August 19, 2022

Genaro: How juvenile racing at Saratoga looks in 2020

Momos wins at Saratoga
(Coglianese Photos)

SARATOGA SPRINGS, NY — As I browsed the Saratoga entries for Saturday, July 25, seeking both good betting races and possible story ideas, I did a quick search for maiden special weights, hoping that some promising juvenile(s).

One raced turned up, that for New York-bred fillies and mares, 3 years old and up.

I thought I must have screwed up the search, or maybe was misreading the entries.

Nope. On the second Saturday of Saratoga, there was no open juvenile MSW, the type of race that is practically a byword of this meet.

(When I say “open,” I am including races restricted to fillies, which I know are not strictly “open.” I am excluding races for New York-breds, for horses older than 2, and for horses that met certain conditions when they were sold at auction.)

And thanks to Equibase, Jessica Chapel, and Ed DeRosa, it was pretty easy to compare the first nine days of this year’s meet to the same period in 2018 and 2019. (Jessica’s spreadsheets that track juvenile races at Saratoga are of inestimable value. Here they are for 2018 and 2019.)

Historical Perspective

By this point in the 2018 meet, the New York Racing Association had run eight open MSWs for two-year-olds. Last year, it had run nine. This year, it’s run five.

In both of those years, the second Saturday of the meet had two of those races (last year, they weren’t run that day because the whole card was scrapped because of the heat).  

RELATED: Way-too-early look at 2-year-olds to watch in the fall Kentucky Derby preps

In a year in which pretty nothing has gone as planned and expecting any sense of normalcy is an exercise in frustration and disappointment, it is perhaps not surprising that the racing we’re seeing at Saratoga is not what we’re used to.
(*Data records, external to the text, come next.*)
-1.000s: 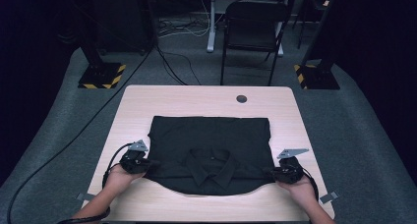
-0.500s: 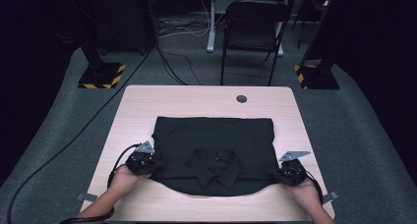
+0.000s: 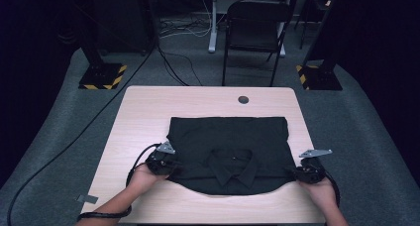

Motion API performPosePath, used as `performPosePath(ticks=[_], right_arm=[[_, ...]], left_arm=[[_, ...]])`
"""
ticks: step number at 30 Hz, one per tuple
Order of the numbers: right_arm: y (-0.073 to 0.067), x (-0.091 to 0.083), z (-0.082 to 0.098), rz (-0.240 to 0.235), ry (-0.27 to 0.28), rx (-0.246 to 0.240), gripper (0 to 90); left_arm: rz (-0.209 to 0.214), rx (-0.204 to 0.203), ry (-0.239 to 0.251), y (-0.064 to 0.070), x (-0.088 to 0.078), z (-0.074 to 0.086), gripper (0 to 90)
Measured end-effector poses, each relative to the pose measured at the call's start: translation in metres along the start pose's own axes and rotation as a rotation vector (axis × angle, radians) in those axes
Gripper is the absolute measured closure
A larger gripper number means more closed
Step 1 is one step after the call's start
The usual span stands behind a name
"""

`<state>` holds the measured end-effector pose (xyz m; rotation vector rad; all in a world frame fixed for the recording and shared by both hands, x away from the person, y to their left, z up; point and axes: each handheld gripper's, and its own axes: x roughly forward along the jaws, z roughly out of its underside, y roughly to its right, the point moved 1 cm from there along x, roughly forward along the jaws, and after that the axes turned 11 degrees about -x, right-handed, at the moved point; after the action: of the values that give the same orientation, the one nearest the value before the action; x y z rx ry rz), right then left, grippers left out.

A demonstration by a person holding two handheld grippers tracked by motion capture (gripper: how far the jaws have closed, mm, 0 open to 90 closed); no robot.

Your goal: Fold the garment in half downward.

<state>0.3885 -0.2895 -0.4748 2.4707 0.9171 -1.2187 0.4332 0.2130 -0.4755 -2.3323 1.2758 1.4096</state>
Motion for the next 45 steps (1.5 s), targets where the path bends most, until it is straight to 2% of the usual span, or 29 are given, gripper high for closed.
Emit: performPosePath(ticks=[7, 10, 15, 19, 22, 26, 28, 30, 32, 36, 39, 42, 44, 45], right_arm=[[0.019, -0.009, 0.009, 0.034, -0.003, 0.046, 81.8], [0.024, -0.012, 0.011, 0.052, -0.011, 0.048, 81.8], [0.031, -0.018, 0.015, 0.071, -0.029, 0.046, 81.6], [0.033, -0.021, 0.018, 0.092, -0.043, 0.036, 80.4], [0.033, -0.022, 0.018, 0.11, -0.045, 0.029, 77.9], [0.03, -0.022, 0.018, 0.136, -0.044, 0.02, 74.4], [0.03, -0.022, 0.019, 0.156, -0.043, 0.019, 69.3], [0.029, -0.022, 0.02, 0.166, -0.039, 0.015, 67.2], [0.028, -0.022, 0.02, 0.189, -0.041, 0.009, 62.2], [0.027, -0.022, 0.021, 0.228, -0.04, 0.012, 51.7], [0.028, -0.022, 0.022, 0.243, -0.039, 0.02, 46.9], [0.03, -0.022, 0.022, 0.272, -0.044, 0.044, 34.8], [0.031, -0.022, 0.023, 0.278, -0.048, 0.065, 32.9], [0.031, -0.022, 0.023, 0.278, -0.047, 0.058, 32.6]], left_arm=[[0.03, 0.009, -0.009, 0.012, 0.014, -0.013, 78.3], [0.043, 0.011, -0.01, 0.016, 0.019, -0.016, 78.3], [0.07, -0.009, 0.004, 0.021, 0.025, -0.02, 78.3], [0.077, 0.003, 0.006, 0.025, 0.028, -0.021, 78.0], [0.102, -0.011, 0.017, 0.024, 0.028, -0.02, 75.8], [0.139, -0.004, 0.022, 0.024, 0.028, -0.018, 65.9], [0.152, -0.012, 0.026, 0.025, 0.027, -0.018, 57.8], [0.156, -0.001, 0.037, 0.026, 0.026, -0.018, 50.9], [0.149, 0.003, 0.054, 0.027, 0.022, -0.02, 44.1], [0.12, -0.015, 0.102, 0.025, 0.013, -0.024, 30.4], [0.097, -0.028, 0.116, 0.022, 0.01, -0.025, 24.9], [0.088, -0.044, 0.123, 0.019, 0.009, -0.026, 22.1], [0.078, -0.048, 0.123, 0.018, 0.009, -0.027, 19.9], [0.076, -0.05, 0.125, 0.018, 0.009, -0.027, 19.3]])
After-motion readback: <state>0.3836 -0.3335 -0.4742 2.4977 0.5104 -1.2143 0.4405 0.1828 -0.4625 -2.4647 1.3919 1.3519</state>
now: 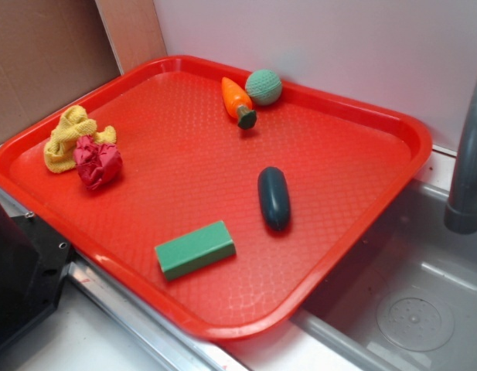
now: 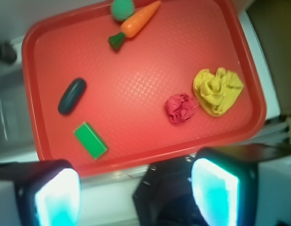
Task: Grab the plastic pickle.
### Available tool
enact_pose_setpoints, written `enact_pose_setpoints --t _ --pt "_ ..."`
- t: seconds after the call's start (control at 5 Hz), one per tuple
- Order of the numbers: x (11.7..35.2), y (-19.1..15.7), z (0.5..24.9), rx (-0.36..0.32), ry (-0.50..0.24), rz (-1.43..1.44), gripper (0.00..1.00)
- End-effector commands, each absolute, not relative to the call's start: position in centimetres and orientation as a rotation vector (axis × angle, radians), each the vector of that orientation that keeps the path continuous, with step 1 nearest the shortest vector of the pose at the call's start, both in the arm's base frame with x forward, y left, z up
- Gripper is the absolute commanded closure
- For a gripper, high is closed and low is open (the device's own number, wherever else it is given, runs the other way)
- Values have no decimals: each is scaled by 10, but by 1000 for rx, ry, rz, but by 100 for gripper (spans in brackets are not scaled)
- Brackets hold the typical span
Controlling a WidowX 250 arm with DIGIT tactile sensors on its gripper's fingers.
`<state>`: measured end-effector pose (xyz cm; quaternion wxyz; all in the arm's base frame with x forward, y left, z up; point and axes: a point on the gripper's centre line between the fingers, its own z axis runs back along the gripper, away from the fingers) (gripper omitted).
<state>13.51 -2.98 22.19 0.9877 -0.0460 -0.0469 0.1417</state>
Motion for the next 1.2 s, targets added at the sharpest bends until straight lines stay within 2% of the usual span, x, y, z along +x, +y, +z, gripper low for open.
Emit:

Is it all because of COVID-19? Maybe, but probably not, and while it’s definitely too early to start drawing conclusions, we can look at some of the factors that might contribute to the absence of these juvenile races.

1) Condition Books

So far, three races in the condition book have failed to fill: two sprints on July 25, one on turf, one on dirt; and a turf route for fillies on July 17. Remaining in the first book of the meet are four juvenile races, two on Aug. 1 and two on Aug. 2.

2) Sales

COVID-19 hit the 2-year-old sales hard. The March OBS sale was held on Mar. 15, just as COVID fears and infections were hitting most of the nation. The April sale was held in early June. The Fasig-Tipton 2-year-old sale at Gulfstream Park was canceled entirely; it and the early May Fasig-Tipton sale at Timonium were combined in a sale that took place in late June. And as one pinhooker pointed out to me, many horses coming out of 2-year-old sales need a break before heading to the races, which puts a lot of juveniles six to eight weeks behind where they’d be in other years.

3) Medication

Beginning this year, a condition of 2-year-old races in New York is that runners compete without Lasix. Are trainers reluctant to enter under that restriction?

4) Restrictions

COVID restrictions mean that fewer trainers and fewer horses are coming to Saratoga from elsewhere in the country. In addition to the overall decline in the foal crop, there may well be fewer horses running here this summer.

The Sanford (G3) for 2-year-olds was not run this summer, while the Saratoga Special (G2) made the stakes cut and will be run on Aug. 7, a month before the Hopeful (G1). For fillies, all three graded juvenile stakes–the Schuylerville (G3), the Adirondack (G2), and the Spinaway (G1) were retained.

How will those races be affected by the decrease in juvenile races so far?

Will we see effects beyond Saratoga to next year’s 3-year-old races?

Saratoga is known as the place for turf, 2-year-olds, and the Travers (G1). Let’s hope that by the end of the 2020 meet, that’s still true.